▸ **WORK REQUEST**
Look below and pull out each line with the word "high".

▸ **Stored entries**
● ● ● ● ● ● ●

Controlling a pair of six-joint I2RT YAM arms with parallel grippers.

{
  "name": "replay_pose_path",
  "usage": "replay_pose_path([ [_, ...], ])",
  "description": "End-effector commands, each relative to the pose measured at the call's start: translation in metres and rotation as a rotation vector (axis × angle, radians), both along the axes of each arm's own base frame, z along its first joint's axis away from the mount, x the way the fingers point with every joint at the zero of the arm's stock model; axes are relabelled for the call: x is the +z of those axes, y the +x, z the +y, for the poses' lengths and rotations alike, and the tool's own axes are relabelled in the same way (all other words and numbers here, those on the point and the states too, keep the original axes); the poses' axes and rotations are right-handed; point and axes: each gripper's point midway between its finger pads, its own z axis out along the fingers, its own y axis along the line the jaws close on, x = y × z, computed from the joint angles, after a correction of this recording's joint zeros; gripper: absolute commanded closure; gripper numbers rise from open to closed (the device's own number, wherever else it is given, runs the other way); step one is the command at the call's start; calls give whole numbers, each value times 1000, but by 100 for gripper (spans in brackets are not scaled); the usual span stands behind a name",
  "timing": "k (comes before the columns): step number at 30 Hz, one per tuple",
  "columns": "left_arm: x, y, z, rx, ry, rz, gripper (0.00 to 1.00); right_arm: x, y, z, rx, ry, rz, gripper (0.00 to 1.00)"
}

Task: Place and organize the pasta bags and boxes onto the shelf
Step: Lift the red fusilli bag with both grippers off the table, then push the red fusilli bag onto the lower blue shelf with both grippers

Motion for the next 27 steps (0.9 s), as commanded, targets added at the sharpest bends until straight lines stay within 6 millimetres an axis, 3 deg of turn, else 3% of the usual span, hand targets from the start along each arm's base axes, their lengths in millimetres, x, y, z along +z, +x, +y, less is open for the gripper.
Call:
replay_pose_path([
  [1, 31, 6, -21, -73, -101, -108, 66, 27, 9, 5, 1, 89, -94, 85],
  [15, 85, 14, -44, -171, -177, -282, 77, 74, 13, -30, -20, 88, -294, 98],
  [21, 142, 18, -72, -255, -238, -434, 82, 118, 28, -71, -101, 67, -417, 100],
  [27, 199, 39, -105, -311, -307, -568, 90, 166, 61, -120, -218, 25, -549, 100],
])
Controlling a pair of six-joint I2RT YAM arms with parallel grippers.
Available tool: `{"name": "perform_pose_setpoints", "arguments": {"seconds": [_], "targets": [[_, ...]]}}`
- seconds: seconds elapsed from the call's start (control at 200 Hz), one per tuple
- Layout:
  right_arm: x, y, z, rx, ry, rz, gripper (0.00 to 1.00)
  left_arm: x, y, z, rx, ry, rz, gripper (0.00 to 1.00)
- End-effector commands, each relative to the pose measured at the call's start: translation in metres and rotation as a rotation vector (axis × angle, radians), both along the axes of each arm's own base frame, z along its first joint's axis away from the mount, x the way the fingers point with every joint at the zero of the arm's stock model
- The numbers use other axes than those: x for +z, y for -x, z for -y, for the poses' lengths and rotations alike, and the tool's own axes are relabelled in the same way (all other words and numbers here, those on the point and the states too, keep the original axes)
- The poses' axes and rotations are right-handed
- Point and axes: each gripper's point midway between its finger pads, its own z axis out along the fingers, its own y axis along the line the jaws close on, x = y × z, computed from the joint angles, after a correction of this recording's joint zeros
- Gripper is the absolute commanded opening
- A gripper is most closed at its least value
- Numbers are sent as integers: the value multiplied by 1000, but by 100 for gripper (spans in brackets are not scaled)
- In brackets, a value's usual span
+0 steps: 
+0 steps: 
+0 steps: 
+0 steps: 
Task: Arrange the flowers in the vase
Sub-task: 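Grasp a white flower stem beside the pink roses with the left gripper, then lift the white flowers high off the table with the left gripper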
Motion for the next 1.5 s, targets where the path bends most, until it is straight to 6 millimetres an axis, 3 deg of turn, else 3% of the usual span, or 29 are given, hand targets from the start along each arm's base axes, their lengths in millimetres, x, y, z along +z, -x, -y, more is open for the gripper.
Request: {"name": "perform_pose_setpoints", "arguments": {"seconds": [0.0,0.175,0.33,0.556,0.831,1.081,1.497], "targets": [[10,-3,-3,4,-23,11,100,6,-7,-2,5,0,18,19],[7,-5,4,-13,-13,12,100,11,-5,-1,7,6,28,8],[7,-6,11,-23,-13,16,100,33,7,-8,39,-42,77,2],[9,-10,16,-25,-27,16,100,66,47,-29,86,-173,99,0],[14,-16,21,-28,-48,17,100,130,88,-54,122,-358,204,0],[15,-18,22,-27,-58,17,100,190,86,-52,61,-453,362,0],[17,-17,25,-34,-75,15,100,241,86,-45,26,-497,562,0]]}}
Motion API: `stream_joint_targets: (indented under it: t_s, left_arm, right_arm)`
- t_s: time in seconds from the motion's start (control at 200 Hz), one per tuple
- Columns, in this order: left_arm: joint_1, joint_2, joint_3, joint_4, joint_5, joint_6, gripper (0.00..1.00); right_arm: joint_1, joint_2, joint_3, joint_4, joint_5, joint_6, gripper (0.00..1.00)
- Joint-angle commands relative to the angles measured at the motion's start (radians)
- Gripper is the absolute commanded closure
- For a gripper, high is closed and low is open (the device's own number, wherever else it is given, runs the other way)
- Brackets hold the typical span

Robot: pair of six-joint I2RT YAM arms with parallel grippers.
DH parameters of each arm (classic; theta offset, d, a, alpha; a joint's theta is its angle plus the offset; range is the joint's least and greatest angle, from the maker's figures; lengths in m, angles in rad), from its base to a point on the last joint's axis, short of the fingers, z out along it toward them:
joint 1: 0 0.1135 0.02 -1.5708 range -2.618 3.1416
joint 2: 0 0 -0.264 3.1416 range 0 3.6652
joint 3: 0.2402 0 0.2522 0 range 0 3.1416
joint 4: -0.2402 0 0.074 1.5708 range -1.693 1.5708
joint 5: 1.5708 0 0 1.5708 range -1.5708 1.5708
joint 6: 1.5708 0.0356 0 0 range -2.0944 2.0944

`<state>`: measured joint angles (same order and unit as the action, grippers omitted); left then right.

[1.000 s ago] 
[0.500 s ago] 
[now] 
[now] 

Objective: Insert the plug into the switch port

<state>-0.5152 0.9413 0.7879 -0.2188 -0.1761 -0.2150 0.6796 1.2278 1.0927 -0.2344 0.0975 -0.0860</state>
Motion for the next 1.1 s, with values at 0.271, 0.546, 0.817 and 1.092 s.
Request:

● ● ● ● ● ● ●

▸ **TASK RESPONSE**
Sub-task: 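Grasp a white flower stem beside the pink roses with the left gripper, then lift the white flowers high off the table with the left gripper
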- For a gripper, high is closed and low is open (the device's own number, wherever else it is given, runs the other way)

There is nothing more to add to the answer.